This document will discuss the WSMX Discovery Component used in Semantic Web service Discovery in WSMX [Zaremba et al, 2005]. It will describe the various steps taken in the process of creating a software component capable of automatic Semantic Web service Discovery.
Semantic Web services are currently paving the way to provide the automation and dynamic composition of web service technologies thus reducing the effort that is taken when attempting to integrate applications, businesses and customers. A pivotal concept that enables the location of web services is that known as Discovery-"The act of locating a semantic description of a Web service-related resource that may have been previously unknown and that meets certain functional criteria. It involves matching a set of criteria with a set of resource descriptions. The goal is to find an appropriate Web service-related resource" [Web Services Glossary].
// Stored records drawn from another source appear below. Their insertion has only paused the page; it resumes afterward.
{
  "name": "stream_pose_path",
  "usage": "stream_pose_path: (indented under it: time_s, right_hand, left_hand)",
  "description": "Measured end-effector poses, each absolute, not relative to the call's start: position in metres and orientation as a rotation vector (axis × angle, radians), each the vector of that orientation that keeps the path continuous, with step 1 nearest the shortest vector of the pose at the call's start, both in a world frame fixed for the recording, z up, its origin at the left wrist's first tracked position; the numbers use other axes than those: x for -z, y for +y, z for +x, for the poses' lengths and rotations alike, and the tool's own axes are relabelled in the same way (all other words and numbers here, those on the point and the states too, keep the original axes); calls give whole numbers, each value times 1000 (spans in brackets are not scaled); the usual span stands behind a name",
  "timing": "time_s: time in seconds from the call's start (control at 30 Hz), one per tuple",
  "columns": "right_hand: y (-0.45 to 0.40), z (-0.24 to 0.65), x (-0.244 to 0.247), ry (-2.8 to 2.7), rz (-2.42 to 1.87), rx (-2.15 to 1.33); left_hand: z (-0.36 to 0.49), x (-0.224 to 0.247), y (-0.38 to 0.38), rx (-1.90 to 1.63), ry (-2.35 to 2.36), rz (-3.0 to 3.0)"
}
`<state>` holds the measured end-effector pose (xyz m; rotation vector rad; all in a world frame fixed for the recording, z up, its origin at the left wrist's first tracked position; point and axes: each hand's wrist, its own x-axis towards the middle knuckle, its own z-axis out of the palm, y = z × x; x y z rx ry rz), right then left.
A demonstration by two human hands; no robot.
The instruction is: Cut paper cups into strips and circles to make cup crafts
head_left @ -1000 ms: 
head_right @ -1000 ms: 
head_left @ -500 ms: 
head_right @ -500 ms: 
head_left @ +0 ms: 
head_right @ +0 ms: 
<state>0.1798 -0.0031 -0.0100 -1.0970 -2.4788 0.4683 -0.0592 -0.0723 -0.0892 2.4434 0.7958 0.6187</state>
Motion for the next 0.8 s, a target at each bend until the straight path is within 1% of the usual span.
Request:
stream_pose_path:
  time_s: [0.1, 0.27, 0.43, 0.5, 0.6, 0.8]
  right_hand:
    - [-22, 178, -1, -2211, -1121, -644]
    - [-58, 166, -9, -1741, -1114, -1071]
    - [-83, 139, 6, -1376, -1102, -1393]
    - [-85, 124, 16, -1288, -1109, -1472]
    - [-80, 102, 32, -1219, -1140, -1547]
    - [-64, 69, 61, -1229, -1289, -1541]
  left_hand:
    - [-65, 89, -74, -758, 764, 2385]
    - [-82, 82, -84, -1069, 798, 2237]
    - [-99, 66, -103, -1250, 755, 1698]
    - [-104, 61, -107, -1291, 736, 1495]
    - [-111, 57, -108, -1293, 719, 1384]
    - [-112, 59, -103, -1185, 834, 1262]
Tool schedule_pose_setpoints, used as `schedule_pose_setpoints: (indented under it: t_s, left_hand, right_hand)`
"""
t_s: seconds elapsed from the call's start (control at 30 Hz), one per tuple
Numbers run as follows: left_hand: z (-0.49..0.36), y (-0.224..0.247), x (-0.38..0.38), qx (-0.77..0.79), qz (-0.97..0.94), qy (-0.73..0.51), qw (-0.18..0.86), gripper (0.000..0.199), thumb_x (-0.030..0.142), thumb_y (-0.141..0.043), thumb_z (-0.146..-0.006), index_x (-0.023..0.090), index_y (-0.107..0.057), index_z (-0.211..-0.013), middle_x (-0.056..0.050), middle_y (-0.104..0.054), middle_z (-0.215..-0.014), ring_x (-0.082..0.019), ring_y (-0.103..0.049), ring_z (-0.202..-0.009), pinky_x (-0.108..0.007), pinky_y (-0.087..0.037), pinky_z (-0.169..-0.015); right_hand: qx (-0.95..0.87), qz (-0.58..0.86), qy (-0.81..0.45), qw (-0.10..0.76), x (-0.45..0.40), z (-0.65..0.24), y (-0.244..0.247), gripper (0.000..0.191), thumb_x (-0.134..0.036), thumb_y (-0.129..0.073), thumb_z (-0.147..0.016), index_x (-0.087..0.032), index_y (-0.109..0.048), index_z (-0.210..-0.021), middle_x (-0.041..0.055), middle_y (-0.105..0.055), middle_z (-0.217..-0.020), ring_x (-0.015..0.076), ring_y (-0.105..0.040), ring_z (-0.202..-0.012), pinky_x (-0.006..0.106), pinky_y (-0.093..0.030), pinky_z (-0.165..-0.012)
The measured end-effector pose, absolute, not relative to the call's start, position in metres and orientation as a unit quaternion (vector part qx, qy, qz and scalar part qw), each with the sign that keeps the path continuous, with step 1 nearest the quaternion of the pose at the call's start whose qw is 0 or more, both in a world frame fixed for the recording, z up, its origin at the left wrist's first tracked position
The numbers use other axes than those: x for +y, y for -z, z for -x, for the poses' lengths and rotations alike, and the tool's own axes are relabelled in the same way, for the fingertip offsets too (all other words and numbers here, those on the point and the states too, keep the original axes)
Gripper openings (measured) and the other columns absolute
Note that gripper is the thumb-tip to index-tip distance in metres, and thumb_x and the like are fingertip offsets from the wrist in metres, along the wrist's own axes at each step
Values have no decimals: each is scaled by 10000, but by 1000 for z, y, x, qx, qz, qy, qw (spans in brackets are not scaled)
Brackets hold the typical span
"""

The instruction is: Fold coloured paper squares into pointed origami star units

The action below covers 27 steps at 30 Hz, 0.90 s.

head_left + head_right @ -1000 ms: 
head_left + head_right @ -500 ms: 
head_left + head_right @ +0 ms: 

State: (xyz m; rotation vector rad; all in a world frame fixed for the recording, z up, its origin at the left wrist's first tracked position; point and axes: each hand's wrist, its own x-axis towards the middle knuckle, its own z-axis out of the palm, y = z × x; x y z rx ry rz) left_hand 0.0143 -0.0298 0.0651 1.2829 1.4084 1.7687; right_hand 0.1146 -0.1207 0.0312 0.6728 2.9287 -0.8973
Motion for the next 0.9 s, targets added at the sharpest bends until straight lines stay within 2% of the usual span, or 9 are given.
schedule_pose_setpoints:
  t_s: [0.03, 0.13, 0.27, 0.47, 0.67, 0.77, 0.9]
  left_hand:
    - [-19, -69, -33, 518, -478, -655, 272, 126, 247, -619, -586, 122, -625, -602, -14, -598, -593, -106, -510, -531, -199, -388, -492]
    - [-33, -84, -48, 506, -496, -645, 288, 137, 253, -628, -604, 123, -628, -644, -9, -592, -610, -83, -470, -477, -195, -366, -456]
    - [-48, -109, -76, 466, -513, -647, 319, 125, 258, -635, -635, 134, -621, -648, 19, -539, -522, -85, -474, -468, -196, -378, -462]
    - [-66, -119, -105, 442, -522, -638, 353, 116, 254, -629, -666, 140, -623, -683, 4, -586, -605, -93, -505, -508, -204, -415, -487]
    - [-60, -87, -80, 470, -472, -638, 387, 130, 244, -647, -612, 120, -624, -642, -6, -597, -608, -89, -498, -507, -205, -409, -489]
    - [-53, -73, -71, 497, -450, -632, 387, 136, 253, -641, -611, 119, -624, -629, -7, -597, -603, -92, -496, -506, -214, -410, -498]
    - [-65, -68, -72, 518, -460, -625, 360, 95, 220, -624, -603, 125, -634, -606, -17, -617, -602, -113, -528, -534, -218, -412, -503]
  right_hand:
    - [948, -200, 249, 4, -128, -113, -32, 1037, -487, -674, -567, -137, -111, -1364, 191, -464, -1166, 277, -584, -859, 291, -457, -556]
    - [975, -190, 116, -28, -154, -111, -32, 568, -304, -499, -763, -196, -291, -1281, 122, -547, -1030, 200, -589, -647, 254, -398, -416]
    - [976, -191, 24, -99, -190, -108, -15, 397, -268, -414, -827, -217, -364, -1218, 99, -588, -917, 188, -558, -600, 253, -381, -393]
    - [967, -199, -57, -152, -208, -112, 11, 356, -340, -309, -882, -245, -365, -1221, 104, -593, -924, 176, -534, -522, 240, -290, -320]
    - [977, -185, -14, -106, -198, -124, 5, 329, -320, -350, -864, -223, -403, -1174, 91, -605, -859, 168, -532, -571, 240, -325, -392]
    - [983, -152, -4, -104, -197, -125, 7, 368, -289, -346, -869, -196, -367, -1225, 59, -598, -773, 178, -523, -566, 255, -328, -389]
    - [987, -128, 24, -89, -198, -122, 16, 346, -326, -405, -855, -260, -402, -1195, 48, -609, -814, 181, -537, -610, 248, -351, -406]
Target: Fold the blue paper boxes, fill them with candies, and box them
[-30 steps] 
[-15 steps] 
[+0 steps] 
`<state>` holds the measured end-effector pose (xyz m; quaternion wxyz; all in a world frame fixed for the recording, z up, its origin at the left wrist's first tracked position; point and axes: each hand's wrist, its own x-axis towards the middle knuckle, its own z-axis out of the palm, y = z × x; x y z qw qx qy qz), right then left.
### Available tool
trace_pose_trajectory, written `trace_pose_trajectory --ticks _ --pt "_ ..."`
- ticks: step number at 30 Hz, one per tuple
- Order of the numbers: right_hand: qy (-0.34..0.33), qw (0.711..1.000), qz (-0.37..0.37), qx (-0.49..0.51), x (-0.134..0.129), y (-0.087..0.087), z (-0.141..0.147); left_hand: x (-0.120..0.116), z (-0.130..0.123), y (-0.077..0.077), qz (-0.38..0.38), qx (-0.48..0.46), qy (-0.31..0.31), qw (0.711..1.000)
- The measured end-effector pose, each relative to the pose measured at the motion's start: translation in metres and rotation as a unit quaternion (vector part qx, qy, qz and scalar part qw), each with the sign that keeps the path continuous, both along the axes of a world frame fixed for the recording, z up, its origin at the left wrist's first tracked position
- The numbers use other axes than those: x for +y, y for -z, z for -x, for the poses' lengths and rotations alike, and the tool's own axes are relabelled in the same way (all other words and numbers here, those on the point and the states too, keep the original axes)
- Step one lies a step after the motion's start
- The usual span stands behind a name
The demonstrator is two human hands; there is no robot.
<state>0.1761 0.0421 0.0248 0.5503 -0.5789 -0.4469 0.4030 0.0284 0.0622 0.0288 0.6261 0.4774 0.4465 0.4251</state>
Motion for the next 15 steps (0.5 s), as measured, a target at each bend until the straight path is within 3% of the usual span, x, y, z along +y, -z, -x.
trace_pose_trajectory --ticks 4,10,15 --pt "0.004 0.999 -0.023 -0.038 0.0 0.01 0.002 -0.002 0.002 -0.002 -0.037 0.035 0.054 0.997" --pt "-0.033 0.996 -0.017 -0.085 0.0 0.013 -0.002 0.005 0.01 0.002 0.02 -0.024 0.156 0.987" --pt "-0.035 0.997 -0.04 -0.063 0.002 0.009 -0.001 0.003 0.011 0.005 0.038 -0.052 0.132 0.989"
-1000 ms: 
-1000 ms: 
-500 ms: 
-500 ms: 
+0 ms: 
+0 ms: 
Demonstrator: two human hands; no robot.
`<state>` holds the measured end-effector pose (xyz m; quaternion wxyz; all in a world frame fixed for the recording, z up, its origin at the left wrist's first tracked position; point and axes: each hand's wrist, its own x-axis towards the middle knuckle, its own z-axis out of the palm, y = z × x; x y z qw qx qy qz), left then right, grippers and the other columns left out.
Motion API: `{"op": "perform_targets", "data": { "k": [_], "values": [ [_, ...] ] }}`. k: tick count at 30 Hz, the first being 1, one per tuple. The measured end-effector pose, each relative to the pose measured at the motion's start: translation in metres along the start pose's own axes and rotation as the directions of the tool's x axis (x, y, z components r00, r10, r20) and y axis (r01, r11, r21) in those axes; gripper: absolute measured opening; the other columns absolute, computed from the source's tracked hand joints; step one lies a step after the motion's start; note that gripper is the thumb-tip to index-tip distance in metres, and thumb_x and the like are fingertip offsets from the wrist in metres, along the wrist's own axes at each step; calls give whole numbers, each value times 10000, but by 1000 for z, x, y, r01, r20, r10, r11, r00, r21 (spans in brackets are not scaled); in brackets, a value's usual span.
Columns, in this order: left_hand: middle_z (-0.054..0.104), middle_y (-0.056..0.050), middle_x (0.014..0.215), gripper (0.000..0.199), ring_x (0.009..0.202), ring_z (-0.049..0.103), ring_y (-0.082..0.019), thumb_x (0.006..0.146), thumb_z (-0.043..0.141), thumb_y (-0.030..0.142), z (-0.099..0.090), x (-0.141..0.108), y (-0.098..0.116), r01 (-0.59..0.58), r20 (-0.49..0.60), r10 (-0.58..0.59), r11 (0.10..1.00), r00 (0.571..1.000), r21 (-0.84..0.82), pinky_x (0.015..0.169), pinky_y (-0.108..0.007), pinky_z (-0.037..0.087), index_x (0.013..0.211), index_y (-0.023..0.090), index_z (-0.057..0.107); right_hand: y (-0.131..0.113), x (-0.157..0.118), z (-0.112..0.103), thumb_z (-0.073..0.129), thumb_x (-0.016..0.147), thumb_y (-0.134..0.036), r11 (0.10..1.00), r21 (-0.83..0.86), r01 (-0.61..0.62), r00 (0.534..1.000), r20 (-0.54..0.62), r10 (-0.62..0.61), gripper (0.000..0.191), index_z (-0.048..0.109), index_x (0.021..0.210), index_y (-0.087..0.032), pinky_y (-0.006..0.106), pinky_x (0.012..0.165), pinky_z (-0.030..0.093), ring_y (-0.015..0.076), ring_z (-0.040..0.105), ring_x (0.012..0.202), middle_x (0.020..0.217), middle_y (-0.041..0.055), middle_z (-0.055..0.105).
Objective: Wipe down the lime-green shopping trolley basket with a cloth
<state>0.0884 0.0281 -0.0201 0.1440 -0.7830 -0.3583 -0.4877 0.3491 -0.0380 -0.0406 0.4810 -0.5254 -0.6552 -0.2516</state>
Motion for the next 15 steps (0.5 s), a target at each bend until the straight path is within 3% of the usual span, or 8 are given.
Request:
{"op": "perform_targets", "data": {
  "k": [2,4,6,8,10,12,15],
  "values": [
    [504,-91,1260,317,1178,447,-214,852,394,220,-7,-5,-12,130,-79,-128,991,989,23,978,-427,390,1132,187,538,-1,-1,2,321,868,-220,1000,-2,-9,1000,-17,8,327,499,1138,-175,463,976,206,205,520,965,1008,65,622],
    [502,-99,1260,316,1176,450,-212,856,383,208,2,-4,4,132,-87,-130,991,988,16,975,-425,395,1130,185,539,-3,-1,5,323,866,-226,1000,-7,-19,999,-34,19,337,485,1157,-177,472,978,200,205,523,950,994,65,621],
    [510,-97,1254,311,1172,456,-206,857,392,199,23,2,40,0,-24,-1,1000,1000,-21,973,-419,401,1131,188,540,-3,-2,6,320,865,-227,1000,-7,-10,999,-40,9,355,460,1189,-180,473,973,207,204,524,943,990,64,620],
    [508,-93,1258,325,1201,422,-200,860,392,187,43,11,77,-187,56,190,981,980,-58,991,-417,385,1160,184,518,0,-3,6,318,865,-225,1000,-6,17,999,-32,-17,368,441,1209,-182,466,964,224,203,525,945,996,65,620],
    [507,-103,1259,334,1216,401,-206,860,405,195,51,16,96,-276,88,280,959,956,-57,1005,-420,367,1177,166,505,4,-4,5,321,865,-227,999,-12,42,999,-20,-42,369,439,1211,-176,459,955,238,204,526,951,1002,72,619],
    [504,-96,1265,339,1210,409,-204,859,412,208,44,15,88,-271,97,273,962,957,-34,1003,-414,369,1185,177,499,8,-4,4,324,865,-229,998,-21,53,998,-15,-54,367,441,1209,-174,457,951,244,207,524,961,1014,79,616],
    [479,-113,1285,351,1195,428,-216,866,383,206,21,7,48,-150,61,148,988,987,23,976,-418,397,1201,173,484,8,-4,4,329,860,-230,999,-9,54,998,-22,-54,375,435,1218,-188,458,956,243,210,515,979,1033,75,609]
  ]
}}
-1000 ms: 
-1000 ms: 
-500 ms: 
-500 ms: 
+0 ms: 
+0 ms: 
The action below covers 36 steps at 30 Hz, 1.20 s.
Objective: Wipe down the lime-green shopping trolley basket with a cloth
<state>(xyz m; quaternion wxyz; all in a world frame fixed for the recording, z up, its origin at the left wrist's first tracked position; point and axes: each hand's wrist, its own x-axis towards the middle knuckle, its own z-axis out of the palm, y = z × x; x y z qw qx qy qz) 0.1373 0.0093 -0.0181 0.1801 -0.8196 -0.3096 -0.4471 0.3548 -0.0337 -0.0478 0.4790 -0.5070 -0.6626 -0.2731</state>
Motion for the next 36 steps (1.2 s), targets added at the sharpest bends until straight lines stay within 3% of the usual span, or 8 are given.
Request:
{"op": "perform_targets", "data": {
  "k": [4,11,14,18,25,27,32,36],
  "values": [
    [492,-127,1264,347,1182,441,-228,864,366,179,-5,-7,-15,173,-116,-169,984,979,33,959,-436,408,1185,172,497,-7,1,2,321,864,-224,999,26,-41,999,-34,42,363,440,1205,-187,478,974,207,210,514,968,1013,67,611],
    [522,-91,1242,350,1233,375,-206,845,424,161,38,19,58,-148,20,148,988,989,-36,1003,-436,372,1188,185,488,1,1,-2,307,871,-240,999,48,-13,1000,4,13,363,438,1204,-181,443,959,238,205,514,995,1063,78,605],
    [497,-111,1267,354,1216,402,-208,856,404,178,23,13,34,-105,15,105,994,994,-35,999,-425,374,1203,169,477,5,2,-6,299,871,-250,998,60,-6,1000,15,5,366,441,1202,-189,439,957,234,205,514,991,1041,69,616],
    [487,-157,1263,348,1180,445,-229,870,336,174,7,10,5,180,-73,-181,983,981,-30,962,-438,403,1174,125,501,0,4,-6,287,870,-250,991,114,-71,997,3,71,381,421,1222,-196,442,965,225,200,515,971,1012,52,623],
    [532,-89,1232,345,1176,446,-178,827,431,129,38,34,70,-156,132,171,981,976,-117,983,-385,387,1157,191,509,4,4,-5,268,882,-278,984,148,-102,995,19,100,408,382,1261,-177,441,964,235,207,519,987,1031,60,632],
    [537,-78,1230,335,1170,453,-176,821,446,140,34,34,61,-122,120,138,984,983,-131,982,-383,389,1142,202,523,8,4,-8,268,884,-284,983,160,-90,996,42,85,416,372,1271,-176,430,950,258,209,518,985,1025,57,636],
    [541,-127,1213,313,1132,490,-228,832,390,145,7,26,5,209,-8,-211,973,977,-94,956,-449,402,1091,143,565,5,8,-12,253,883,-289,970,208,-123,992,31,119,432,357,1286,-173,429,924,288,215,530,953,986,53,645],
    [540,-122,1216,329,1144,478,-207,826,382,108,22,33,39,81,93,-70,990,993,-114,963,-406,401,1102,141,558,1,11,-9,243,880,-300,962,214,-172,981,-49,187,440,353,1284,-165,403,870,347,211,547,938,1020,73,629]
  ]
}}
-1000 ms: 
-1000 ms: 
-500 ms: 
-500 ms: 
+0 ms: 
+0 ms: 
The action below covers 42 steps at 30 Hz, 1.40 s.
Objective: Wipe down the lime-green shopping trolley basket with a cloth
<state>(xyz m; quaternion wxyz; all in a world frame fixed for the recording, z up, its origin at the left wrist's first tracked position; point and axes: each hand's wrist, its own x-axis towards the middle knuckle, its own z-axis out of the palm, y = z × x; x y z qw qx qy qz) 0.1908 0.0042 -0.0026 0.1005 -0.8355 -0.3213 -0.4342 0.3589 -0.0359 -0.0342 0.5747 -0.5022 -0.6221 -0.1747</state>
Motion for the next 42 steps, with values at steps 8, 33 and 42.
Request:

WSMO Discovery [Keller et al, 2004] defines a conceptual model for locating services that (totally or partially) fulfill a requestors goal.
Semantic Web service Discovery is based on matching abstracted descriptions of formalized goals with semantic annotations of formalized web services and that can potentially be used to get the desired service.
The purpose of this document is describe the Discovery component developed for use in WSMX. The document will describe the querying of WSMX Resource Manager populated with web services that have been registered with WSMX. This approach was previously investigated in D10 WSMX Discovery, D5.1 WSMO Web Service Discovery, D5.2 WSMO Discovery Engine. However, this document will describe the actual implementation within WSMX.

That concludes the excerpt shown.